Provided information
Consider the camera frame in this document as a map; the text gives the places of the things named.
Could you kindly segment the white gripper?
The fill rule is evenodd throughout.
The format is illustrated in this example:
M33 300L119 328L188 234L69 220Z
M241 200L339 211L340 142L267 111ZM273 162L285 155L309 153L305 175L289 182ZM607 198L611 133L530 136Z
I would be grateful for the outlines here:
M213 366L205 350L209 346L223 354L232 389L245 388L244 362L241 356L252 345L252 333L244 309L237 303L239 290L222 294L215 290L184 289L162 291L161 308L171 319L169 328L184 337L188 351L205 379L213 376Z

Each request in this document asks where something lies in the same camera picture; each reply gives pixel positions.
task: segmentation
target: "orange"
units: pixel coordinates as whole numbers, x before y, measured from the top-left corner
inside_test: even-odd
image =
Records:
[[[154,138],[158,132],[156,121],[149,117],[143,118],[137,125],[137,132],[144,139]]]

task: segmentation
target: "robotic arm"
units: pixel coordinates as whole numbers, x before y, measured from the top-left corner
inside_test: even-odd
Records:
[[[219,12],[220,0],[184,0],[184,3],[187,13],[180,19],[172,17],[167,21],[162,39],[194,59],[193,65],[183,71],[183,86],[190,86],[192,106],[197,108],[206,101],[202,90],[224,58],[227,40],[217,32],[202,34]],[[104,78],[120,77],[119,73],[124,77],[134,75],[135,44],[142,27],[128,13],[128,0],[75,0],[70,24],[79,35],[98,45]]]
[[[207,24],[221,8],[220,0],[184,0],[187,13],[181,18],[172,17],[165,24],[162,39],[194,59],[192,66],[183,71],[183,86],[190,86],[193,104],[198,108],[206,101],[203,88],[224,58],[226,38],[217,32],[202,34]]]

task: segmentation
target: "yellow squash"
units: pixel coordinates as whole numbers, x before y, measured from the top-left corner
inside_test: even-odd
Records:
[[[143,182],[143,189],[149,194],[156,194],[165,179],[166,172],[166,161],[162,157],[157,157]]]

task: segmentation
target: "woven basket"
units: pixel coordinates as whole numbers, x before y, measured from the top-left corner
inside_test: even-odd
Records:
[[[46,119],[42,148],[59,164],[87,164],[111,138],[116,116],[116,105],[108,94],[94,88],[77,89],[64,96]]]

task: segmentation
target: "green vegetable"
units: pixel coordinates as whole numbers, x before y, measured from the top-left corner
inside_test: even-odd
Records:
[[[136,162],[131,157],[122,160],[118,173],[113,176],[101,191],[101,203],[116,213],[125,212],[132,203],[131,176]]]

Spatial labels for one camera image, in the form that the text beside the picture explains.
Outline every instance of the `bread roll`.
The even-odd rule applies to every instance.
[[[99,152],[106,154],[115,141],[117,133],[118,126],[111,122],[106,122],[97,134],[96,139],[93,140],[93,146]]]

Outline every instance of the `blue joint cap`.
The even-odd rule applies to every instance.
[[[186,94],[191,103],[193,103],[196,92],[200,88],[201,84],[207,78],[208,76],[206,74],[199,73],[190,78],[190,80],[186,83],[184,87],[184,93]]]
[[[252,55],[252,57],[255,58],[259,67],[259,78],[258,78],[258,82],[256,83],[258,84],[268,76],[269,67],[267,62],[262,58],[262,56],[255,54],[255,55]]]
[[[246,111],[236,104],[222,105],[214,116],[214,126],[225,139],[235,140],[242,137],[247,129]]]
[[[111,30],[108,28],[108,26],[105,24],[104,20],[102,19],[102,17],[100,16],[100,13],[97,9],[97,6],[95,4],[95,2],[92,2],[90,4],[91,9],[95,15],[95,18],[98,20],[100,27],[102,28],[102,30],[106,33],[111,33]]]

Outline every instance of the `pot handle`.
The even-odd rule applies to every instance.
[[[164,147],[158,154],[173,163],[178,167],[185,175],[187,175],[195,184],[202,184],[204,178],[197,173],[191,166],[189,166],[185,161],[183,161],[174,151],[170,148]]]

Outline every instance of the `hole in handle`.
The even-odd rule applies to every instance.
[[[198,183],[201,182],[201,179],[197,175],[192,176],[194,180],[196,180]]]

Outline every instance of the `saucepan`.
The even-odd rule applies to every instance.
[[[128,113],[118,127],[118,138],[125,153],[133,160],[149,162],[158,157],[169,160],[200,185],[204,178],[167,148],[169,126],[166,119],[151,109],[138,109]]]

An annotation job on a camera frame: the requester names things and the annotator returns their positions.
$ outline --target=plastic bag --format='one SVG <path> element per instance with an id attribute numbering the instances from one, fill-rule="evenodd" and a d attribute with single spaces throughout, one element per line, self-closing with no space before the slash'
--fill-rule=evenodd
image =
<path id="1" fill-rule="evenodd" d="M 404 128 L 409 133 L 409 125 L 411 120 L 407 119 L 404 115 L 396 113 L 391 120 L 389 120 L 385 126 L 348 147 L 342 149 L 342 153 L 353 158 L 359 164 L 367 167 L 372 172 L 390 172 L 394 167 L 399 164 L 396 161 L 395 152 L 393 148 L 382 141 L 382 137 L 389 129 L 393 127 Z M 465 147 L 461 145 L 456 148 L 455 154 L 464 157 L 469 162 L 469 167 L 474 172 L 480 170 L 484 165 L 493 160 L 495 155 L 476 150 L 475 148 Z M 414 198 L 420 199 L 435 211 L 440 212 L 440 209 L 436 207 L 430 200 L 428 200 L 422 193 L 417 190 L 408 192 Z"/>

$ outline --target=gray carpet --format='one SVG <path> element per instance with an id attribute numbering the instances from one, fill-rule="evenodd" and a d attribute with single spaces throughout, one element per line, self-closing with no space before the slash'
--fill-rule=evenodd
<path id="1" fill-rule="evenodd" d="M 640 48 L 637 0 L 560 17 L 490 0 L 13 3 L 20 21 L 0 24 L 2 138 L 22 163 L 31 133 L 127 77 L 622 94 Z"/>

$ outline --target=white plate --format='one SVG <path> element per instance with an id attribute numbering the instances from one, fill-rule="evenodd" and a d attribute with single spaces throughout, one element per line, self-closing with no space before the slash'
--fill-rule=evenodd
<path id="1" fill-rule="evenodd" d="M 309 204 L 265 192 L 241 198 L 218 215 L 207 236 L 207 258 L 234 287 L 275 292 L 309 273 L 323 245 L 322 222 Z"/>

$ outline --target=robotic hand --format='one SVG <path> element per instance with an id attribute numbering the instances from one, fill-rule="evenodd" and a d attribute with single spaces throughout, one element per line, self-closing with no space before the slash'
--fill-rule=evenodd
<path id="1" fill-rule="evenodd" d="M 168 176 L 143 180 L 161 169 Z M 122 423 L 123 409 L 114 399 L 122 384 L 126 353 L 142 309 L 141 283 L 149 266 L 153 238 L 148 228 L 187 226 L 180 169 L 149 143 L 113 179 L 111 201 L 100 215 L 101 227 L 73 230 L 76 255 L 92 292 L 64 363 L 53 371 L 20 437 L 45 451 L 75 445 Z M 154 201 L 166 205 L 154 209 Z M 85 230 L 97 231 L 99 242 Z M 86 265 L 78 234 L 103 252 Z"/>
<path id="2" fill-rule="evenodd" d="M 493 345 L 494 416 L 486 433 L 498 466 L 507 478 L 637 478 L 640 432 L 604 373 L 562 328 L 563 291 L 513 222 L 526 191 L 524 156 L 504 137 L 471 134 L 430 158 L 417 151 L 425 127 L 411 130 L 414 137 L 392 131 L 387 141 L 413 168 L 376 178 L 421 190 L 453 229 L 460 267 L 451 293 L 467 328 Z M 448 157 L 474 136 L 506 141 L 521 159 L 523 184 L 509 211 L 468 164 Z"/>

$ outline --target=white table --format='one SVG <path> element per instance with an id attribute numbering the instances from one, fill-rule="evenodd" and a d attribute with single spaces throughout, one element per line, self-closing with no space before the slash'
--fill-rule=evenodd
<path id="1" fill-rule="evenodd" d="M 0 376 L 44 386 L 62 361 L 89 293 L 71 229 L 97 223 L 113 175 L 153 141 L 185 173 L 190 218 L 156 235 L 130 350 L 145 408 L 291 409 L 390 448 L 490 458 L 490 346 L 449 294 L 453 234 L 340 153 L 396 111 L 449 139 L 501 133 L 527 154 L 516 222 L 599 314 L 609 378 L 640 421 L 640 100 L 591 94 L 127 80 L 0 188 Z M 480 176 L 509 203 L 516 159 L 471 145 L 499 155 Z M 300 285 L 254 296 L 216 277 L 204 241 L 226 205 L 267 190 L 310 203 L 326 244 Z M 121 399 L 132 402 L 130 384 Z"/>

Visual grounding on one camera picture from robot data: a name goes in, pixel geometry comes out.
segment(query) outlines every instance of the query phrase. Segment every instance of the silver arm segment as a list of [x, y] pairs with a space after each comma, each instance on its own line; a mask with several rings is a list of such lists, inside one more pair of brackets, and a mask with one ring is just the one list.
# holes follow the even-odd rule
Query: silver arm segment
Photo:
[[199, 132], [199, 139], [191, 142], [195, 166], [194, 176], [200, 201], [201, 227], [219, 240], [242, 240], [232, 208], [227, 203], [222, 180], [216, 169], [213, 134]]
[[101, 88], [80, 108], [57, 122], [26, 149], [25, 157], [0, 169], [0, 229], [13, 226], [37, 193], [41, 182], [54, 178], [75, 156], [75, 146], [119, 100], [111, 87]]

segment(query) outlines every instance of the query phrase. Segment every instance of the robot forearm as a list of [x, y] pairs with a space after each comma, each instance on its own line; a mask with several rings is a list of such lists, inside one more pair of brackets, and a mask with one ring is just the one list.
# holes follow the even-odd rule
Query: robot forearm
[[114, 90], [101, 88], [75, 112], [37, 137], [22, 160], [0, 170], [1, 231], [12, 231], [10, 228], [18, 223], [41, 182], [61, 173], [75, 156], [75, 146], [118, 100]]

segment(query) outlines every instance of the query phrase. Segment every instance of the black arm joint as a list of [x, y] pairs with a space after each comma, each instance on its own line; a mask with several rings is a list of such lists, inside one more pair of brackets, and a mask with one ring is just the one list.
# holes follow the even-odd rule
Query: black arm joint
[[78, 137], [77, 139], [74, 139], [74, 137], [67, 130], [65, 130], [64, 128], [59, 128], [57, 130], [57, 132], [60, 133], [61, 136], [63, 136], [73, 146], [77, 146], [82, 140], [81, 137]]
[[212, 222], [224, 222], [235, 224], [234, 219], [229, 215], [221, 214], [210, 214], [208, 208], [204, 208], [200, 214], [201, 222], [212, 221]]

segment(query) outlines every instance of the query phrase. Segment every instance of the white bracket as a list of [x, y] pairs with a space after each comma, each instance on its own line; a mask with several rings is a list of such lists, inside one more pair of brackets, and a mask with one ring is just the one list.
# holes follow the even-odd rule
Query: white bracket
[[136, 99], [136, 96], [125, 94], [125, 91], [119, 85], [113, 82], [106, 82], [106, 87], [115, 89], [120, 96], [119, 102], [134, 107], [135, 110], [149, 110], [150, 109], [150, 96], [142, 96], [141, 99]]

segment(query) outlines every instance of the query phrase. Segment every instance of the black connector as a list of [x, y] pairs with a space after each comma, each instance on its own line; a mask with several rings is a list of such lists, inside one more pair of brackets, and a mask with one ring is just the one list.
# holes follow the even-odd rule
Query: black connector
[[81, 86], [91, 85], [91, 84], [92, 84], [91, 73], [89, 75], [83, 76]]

Work instruction
Could you transcribe the entries above word for word, from the line with "I would be grateful" down to the line with "Each request in", keeping both?

Solution for this exercise
I would be grateful for the outlines here:
M213 366L205 350L209 346L223 354L232 389L245 388L244 362L241 356L252 345L252 333L244 309L237 303L239 290L222 294L215 290L184 289L162 291L161 308L171 319L169 328L184 337L188 351L205 379L213 376Z

Each request in this document asks where something lies in the same camera picture; each reply gives pixel positions.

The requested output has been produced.